What stake in Magnachip (MX) does Toro 18 Holdings report?
Toro 18 Holdings reports beneficial ownership of 1,500,135 shares. That stake is approximately 4.1% of the class based on 36,440,854 shares outstanding as of March 13, 2026, per the filing.
Who else is named on the Schedule 13G/A amendment?
Immersion Corporation, William C. Martin, and Eric Singer are listed. Immersion is the sole member of Toro 18; Messrs. Martin and Singer are officers of Toro 18 and may be deemed to beneficially own the Toro 18 shares.

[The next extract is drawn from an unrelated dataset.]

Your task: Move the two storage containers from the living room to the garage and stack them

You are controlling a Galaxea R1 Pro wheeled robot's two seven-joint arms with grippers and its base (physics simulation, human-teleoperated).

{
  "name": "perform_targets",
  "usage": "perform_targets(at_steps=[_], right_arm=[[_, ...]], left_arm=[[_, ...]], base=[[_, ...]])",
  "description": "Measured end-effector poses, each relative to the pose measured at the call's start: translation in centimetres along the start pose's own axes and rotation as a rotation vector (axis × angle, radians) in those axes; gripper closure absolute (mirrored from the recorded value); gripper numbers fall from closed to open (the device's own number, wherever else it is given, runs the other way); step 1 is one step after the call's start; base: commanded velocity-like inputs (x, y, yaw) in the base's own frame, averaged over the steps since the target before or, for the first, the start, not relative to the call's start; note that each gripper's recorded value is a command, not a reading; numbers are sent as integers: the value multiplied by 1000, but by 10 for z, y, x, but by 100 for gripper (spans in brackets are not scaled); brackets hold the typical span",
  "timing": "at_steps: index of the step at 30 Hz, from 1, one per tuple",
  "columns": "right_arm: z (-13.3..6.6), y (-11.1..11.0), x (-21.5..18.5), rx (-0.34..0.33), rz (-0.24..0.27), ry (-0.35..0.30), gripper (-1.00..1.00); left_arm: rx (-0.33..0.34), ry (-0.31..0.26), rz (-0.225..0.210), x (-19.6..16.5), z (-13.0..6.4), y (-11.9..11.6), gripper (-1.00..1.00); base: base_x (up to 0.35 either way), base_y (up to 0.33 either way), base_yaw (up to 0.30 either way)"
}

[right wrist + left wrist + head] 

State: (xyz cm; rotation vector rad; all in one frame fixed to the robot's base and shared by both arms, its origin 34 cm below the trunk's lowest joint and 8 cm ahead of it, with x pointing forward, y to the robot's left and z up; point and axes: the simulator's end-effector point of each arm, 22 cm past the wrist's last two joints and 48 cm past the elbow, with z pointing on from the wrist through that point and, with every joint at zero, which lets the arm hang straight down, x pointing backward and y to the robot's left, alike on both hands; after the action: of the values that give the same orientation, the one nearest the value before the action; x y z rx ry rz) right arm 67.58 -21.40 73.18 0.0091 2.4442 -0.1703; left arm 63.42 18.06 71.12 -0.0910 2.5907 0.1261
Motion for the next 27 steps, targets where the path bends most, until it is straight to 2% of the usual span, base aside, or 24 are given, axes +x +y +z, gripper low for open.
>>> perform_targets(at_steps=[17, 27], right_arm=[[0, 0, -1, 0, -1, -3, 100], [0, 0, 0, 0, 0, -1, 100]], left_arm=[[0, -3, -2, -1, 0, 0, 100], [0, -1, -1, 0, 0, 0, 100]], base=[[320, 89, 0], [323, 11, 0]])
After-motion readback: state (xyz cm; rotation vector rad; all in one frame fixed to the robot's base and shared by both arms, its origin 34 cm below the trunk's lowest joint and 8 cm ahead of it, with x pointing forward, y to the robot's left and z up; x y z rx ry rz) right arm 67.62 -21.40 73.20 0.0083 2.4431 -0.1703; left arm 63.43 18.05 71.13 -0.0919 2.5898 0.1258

Does the filing say who controls voting or disposition of the shares?
The filing states shared voting power and shared dispositive power of 1,500,135 shares for the Reporting Persons. It records 0 sole voting and 0 sole dispositive power on the cover information.
Is this a passive 13G filing or an active 13D situation?
This is an amendment to a Schedule 13G, which typically indicates passive reporting. The filing does not convert to a Schedule 13D here; no statement in the excerpt changes the filing classification.